How does search work? Part IV: Evolution of a Regular Expression
This is part IV of a series of posts about the phpBB2 search process. Previous posts include:
- Part I: Table Review
- Part II: Making Effective Use of “Stop Words”
- Part III: Efficient clean_words() Function
You don’t have to read all of the prior parts in order to read this one. The last post was quite long, and so part of what I wanted to cover there was postponed until this post. In this post I’m going to analyze what one particular regex (regular expression) from the clean_words() function is doing. In very early versions of phpBB2 it worked very well at keeping short and long words out of your search index tables. In later versions it did not work so well. In this post I will explain why, and provide an extremely easy fix.
Cleaning Words
Prior to any “word” processing the clean_words() function has already removed HTML entities, BBCode, URL’s and special characters. So in theory what is left is a bunch of words separated by spaces. We want to reduce those words to ones that we’re interested in. We are interested in words that are not “stop” words and that are between 3 and 20 letters long. So that’s the purpose of the regex I want to review in this post. In versions of phpBB2 through 2.0.4 it looked like this:
$entry = preg_replace('/\\b([a-z0-9]{1,2}|[a-z0-9]{21,})\\b/',' ', $entry);
The purpose of the regex is to drop any words of one or two letters and any words of 21 letters or more. Now I do not claim to be a regexpert. But I think I can figure this one out. This is a pattern match that will replace certain matches with a space. The patterns are contained between two forward slashes, so at a very basic level this regex is:
replace('/things-that-I-match/', ' ', $entry);
The magic part is the “things-that-I-match” which is everything between the two forward slash characters. So I’ll dissect that… it’s really not too hard.

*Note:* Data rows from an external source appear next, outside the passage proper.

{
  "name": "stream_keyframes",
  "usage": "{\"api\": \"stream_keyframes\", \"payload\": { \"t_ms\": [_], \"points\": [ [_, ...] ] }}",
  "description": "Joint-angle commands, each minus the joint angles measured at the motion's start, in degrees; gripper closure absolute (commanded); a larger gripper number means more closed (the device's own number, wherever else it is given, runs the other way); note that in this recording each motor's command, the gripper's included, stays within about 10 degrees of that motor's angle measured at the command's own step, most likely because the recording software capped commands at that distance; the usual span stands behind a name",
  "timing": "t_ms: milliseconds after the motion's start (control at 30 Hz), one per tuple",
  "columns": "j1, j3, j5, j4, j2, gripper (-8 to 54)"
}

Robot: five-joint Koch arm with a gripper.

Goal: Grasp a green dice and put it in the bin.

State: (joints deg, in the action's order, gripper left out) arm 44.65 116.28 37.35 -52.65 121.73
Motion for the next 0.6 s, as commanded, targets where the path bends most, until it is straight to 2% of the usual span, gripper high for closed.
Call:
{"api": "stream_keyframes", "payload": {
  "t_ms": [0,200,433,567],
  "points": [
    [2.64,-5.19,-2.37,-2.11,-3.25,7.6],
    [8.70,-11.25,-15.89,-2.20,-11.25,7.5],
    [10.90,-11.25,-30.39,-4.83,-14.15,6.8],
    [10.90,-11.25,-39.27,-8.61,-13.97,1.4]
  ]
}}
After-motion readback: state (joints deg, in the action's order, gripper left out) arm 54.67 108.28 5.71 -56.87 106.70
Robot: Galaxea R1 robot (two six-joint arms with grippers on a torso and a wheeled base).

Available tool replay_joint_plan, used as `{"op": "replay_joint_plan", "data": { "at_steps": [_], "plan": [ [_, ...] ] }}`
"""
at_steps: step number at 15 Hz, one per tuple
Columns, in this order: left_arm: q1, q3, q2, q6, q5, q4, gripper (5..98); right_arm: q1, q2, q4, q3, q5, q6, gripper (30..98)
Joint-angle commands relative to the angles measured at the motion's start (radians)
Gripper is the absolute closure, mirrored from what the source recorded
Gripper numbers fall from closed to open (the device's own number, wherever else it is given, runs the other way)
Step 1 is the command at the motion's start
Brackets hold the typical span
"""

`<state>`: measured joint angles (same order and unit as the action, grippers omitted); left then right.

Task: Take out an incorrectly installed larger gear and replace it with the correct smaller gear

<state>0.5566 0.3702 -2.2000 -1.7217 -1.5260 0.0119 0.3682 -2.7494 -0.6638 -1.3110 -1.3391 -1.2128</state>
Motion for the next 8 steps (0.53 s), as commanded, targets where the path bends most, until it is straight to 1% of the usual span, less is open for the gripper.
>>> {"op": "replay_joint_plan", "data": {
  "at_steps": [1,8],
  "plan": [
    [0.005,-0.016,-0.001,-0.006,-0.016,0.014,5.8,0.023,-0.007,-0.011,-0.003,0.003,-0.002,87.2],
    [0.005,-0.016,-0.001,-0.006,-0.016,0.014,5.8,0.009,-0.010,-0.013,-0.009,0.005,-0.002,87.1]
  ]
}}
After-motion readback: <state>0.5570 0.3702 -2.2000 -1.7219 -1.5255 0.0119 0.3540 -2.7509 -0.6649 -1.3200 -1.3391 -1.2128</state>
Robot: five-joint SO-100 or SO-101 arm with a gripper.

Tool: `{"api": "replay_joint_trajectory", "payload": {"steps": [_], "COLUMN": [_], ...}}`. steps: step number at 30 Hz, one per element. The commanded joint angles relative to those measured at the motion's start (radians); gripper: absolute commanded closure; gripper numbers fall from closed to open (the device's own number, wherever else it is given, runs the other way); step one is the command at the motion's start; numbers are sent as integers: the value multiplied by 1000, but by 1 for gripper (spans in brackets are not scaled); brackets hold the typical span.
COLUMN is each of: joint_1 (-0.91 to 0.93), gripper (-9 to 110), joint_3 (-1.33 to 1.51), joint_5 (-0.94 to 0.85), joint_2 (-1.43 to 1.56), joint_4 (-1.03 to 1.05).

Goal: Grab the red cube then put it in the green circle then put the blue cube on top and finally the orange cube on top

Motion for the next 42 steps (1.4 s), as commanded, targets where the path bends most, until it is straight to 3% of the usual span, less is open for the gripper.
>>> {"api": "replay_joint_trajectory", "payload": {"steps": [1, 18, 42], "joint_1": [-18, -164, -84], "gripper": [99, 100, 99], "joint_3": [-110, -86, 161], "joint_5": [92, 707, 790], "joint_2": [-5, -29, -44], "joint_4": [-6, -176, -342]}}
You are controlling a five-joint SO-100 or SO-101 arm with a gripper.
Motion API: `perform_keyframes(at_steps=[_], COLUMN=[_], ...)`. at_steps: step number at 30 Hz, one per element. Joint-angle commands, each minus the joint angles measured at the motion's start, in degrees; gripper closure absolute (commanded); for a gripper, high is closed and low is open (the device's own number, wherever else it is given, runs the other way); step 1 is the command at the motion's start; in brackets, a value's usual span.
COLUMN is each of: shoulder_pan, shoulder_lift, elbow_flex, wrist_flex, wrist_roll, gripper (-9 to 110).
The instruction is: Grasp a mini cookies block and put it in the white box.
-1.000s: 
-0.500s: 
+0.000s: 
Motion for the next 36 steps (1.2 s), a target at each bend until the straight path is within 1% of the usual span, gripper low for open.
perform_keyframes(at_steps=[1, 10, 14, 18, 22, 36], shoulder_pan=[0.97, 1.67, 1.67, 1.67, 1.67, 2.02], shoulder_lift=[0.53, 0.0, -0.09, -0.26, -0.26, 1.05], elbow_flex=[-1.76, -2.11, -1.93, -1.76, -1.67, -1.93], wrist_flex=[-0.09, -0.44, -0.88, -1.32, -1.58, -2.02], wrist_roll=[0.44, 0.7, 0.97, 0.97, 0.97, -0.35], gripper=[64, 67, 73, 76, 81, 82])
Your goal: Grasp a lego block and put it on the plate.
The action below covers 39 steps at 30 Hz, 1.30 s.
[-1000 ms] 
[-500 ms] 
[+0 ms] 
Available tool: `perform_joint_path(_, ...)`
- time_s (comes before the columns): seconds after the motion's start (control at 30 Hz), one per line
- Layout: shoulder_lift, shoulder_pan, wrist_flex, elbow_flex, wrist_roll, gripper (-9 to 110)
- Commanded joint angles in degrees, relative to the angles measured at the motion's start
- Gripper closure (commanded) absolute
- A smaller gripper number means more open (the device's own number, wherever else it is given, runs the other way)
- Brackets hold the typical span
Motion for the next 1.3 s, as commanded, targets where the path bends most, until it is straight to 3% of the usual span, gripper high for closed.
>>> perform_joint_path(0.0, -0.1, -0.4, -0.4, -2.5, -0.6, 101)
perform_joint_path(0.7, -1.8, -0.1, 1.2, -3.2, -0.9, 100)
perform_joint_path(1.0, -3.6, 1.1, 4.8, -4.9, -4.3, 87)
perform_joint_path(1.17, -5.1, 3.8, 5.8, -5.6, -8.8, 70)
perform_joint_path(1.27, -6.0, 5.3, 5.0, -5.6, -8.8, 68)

The \b stands for a word boundary. That just means we’re going to work on full words as identified by php’s definition of a “word boundary”.
The part that looks like this [a-z0-9] is a pattern match condition that catches all letters of the alphabet and numbers zero (0) through nine (9). This structure is called a “character class” and appears quite frequently in regular expressions. The {1,2} is an interval qualifier, and says that it is required to match at least one but no more than two of the identified characters. Putting it all back together and I can see that [a-z0-9]{1,2} says match from 1 to 2 characters in the set from a-z or 0-9.
You might be wondering about case sensitivity at this point. Not to worry, as the entire string was converted to lower case earlier in the code. A space was added to the front and back end of the string too, which will become important later on.
After that pattern there there is an “or” operator (the vertical bar | is for or) and then the same pattern is repeated. But this time the interval is {21,}. This will match any string of letters or numbers of 21 characters or more. I don’t know what this does for foreign language characters, but I’ll come back to that in a bit.
So this:
/\b([a-z0-9]{1,2}|[a-z0-9]{21,})\b/
… says to match any combination of letters and numbers bounded by spaces that are 1-2 or 21+ letters long. After that match, the preg_replace() function replaces them with a space. Done. So that seems really easy, and it functions correctly on all of my boards.
One Step Forward, Two Steps Back
But it changed. In version 2.0.6 the regex I’ve just been through changed to this:
$entry = preg_replace('/[ ]([\S]{1,2}|[\S]{21,})[ ]/',' ', $entry);
First, you’ll notice that the \b has been replaced by the character class brackets with a space, as in [ ]. It turns out this is going to be important, so remember that. Next, our nifty [a-z0-9] has been replaced by [\S] instead. The \S represents any single non-whitespace character, which certainly sounds useful. Remember that earlier I was concerned that the [a-z] portion was only going to match certain languages? I would guess, then, that the switch to \S was an attempt to be more aggressive at matching strings of characters rather than just letters from a to z.
So why doesn’t it work?
As I have been studying regex techniques one of the phrases that comes up over and over goes something like this:
Be careful what you ask for. You might get it.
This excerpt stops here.